En estas guardias era preferible permanecer la mayor parte del tiempo encerrado bajo llave en mi oficina. Podía escuchar los gritos y carcajadas de los dementes, sus lamentos, sollozos y demás ruidos escalofriantes que no descifraba. Pero esa noche no solo escuché gritos. Sobre mi escritorio había unos documentos y registros de pacientes que estaba revisando, fue entonces que la manija de mi puerta se empezó a mover, primero suavemente, después con más fuerza hasta dar fuertes sacudidas. Me asusté demasiado, pregunté por los enfermeros, sabía que no eran ellos, pensé que un demente quería entrar en mi despacho, empecé a gritar a ese alguien que se alejara. Me acerqué con demasiada prisa a detener el movimiento salvaje de la manija, justo antes de tomarla, cesó.
Estaba helado, no sabía qué hacer, abrir la puerta era demasiado peligroso, había decidido esperar despierto toda la noche, cuando una voz del otro lado de la puerta se dirigió a mí.
-¿Doctor Antonio Fernando Vázquez?- Nadie me hablaba por mi nombre completo.
-… ¿Sí? ¿Quién eres?
-¿Acaso importa? Bastece con saber que soy uno de sus pacientes. He venido a darle un mensaje de su amigo Ángel.- La sangre se me subió a la cabeza cuando oí eso, la piel de la nuca se me erizó. ¿Cómo sabía un loco acerca de alguien del que ni he comentado? El único sabedor de mi difunto amigo era Brener Bahía.
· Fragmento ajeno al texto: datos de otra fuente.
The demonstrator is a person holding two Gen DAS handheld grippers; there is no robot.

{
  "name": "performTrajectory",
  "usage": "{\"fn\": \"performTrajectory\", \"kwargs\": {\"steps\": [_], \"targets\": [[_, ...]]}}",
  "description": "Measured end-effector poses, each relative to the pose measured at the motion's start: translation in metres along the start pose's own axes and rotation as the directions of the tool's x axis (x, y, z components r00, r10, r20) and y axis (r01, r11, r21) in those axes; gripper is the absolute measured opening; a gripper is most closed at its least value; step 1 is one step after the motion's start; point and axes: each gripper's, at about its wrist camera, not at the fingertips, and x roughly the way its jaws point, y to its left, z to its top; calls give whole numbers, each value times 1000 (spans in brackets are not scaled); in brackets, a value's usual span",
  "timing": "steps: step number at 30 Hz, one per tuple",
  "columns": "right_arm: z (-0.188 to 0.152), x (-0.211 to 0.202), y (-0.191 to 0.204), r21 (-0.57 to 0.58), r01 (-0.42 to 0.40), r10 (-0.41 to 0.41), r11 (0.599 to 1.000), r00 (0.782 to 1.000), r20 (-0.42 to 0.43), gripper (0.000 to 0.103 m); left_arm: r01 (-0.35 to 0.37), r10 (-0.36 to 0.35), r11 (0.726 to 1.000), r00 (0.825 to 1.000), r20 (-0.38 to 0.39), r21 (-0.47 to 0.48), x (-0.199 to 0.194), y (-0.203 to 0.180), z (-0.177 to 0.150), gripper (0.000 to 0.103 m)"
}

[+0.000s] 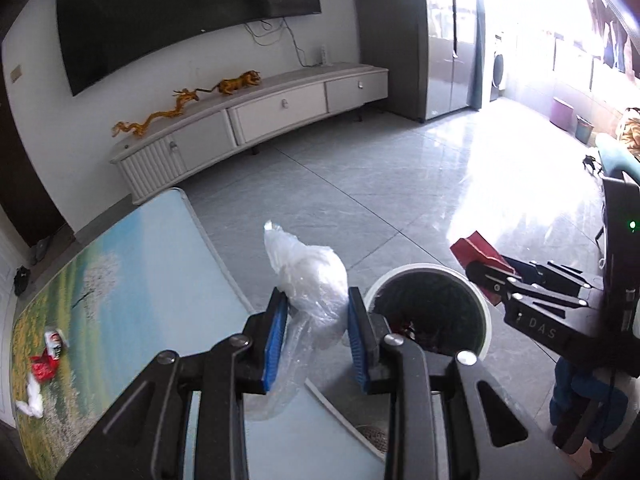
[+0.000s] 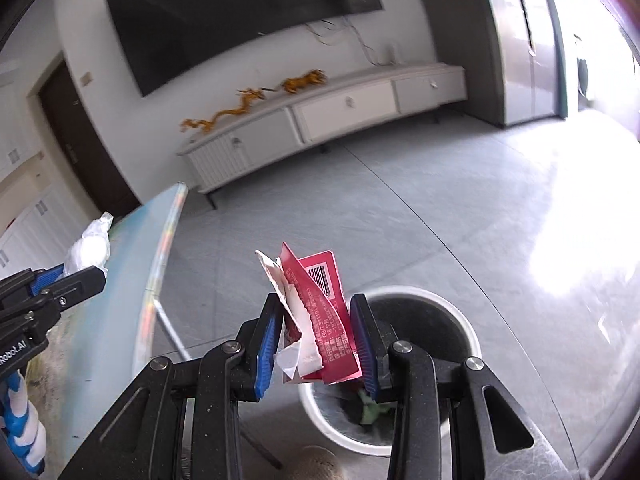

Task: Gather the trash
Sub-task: 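Carry both items over the trash bin and open both tools to drop them, then move both tools back to the remaining trash on the table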

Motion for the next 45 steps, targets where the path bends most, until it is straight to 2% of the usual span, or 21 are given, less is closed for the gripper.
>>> {"fn": "performTrajectory", "kwargs": {"steps": [4, 11, 13, 14, 16, 17, 20, 23, 27, 30, 36, 39, 45], "targets": [[-9, 17, -33, 57, 41, -39, 997, 998, -52, 33, 87, -86, 996, 994, -71, 4, 43, -28, 13, 28], [-23, 37, -68, 122, 94, -79, 988, 990, -118, 34, 177, -176, 984, 975, -134, -6, 93, -64, 27, 29], [-26, 40, -73, 129, 105, -88, 986, 987, -131, 37, 206, -207, 978, 967, -150, -26, 102, -69, 30, 32], [-25, 43, -76, 134, 110, -91, 985, 987, -135, 43, 217, -220, 976, 963, -154, -35, 104, -69, 29, 34], [-25, 46, -81, 140, 118, -98, 983, 985, -140, 49, 241, -248, 969, 956, -159, -62, 109, -70, 32, 50], [-26, 45, -82, 142, 124, -104, 982, 984, -142, 51, 249, -258, 966, 953, -157, -76, 111, -69, 32, 53], [-27, 41, -87, 154, 133, -112, 979, 984, -141, 54, 267, -280, 959, 947, -157, -97, 111, -64, 36, 54], [-26, 34, -87, 157, 142, -122, 977, 984, -129, 59, 262, -274, 960, 950, -149, -99, 107, -60, 36, 54], [-21, 22, -82, 148, 150, -136, 978, 986, -100, 69, 233, -245, 966, 962, -117, -109, 91, -48, 35, 56], [-14, 13, -72, 121, 153, -145, 981, 987, -72, 77, 184, -193, 977, 978, -79, -107, 75, -37, 34, 61], [-4, -5, -41, 69, 110, -110, 992, 994, -4, 92, 71, -71, 988, 997, 12, -137, 34, -4, 22, 62], [2, -14, -21, 32, 81, -82, 996, 996, 34, 102, 1, 7, 988, 999, 49, -153, 14, 15, 14, 62], [12, -31, 21, -24, 16, -14, 1000, 994, 109, 103, -115, 132, 972, 988, 75, -207, -26, 52, -6, 62]]}}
-¡¿Quién es usted?! ¿De qué me está hablando?
-Él está aquí conmigo, dice estar apenado y arrepentido por haberlo metido en esta situación, ni se imagina como está sufriendo. Su único consuelo, es que ahora él está viviendo su propio infierno.
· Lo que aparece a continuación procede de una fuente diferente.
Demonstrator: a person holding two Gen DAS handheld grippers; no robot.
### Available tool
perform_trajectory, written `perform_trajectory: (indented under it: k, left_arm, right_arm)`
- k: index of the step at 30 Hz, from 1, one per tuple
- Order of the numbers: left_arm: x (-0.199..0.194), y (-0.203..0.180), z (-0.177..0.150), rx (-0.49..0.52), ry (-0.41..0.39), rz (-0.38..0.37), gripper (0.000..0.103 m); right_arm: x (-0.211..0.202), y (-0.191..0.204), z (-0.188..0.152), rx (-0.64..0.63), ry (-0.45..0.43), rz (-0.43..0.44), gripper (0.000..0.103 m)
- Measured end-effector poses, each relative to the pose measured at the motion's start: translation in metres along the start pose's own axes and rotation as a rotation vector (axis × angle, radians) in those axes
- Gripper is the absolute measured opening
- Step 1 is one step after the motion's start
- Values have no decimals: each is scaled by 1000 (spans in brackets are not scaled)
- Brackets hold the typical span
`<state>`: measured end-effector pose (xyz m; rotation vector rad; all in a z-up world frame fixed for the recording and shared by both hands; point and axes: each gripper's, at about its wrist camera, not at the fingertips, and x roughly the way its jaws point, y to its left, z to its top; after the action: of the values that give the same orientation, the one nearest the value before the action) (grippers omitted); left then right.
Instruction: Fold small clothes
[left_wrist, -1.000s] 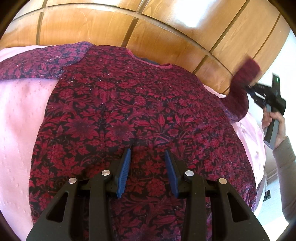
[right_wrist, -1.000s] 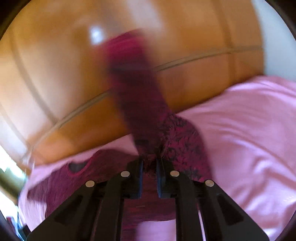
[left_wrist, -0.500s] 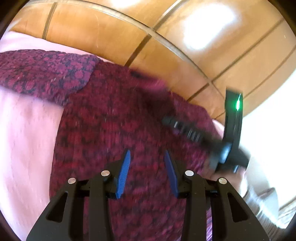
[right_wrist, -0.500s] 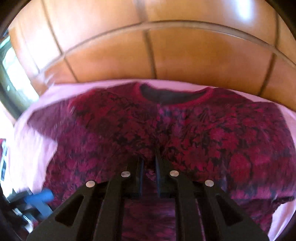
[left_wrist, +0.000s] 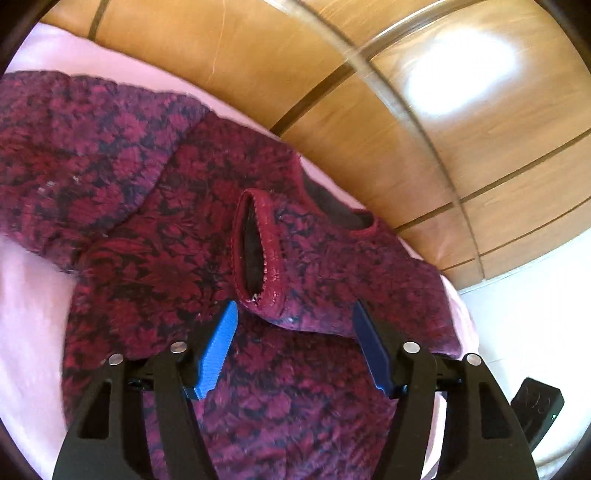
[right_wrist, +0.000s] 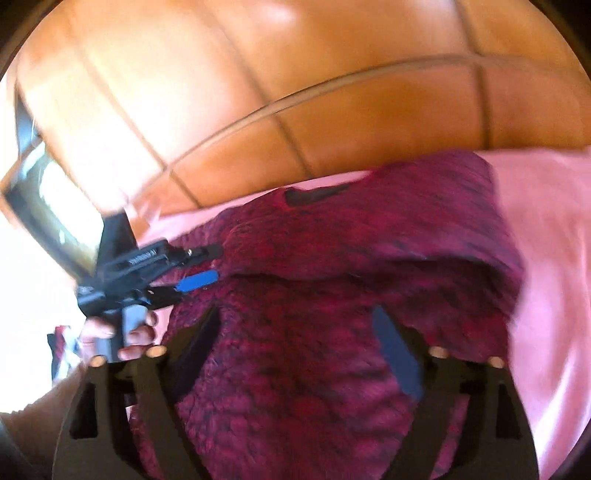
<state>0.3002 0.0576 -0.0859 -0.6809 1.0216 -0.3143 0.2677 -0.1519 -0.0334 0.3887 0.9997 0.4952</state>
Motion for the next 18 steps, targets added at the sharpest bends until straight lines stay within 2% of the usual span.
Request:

-¡Lárguese! ¿Qué clase de broma es esta?
-¿Doctor?... ¿Le gustaría ver a Ángel por última vez? –Esa propuesta hizo a mi corazón acelerar, ni siquiera el Doctor Bahía sabía de la muerte de Ángel, me quedé mudo, las palabras no salían de mi boca.
-Comprendo Doctor, sé qué le es difícil asimilar lo que escucha, pero no se preocupe, él entiende. Ángel le deja un obsequio para cuando se anime a salir, lo colocaré en el suelo junto a la puerta.
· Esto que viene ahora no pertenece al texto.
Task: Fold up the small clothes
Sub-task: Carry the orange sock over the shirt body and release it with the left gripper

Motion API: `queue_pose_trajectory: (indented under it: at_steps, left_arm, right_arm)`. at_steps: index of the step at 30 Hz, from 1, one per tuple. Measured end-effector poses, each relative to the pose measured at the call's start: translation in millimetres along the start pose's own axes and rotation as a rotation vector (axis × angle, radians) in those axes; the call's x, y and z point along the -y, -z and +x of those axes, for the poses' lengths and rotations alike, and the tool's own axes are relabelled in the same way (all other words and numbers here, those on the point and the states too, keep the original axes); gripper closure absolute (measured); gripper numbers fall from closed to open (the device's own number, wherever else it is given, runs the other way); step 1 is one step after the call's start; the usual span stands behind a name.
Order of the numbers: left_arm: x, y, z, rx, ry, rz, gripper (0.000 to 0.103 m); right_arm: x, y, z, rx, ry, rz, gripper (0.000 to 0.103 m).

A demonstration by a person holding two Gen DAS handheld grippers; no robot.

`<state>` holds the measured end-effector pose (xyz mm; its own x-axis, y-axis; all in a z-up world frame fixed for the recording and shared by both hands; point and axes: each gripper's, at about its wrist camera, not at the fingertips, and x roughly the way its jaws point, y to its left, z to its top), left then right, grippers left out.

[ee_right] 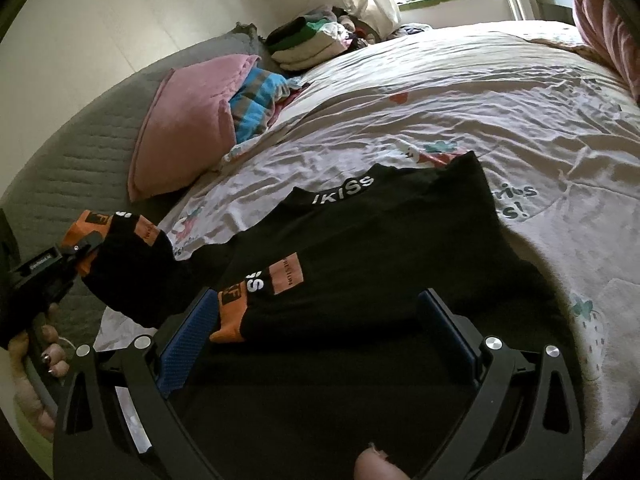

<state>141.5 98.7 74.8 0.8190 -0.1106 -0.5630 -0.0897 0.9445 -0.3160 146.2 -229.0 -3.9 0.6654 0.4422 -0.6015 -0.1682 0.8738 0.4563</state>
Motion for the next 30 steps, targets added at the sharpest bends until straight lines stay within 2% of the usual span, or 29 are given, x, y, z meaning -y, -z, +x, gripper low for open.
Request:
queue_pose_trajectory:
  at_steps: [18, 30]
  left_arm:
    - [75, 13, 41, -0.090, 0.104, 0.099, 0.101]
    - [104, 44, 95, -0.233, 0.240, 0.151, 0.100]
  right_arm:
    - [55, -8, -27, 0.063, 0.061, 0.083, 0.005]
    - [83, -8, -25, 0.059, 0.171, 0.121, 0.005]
Empecé a llorar en silencio, halaba aire desesperadamente mientras cubría mis ojos con las manos, caía en cuclillas recargándome sobre la puerta, sollozaba el nombre de mi amigo muerto.
Me quedé ahí sentado hasta que amaneció, los primeros rayos de sol alumbraban naturalmente mi oficina, estaba agotado de mi horrible guardia, me levantaba completamente entumido de mi posición, seguía con la espalda pegada sobre la puerta, recordaba las palabras del extraño en la madrugada, “algo” estaría en el suelo del otro lado de la puerta, me decidí y de un solo golpe, me di la vuelta y abrí la puerta.
Enfrente de mí, sobre el piso, había un par de esferas terapéuticas chinas.
Pregunté esa mañana si alguien del personal que hizo guardia conmigo se había dirigido a mi oficina en la madrugada, todos lo negaron. El incidente llegó a los oídos del Doctor Bahía, quien manifestó su asombro ante los hechos acontecidos.
Jamás encontré respuestas a lo que viví, cabe decir también que nunca volví a ver a Diabo, desde esa noche se esfumó de mi vista, no sé si lo asesinaron en esa madrugada o sí fue usado como experimento para las lobotomías de Brener Bahía.
Lo único que me hace drenar lo vivido, y a sobrellevar el infierno que significa para mí trabajar en el Hospital Psiquiátrico de Barbacena, es utilizar las esferas terapéuticas de Ángel.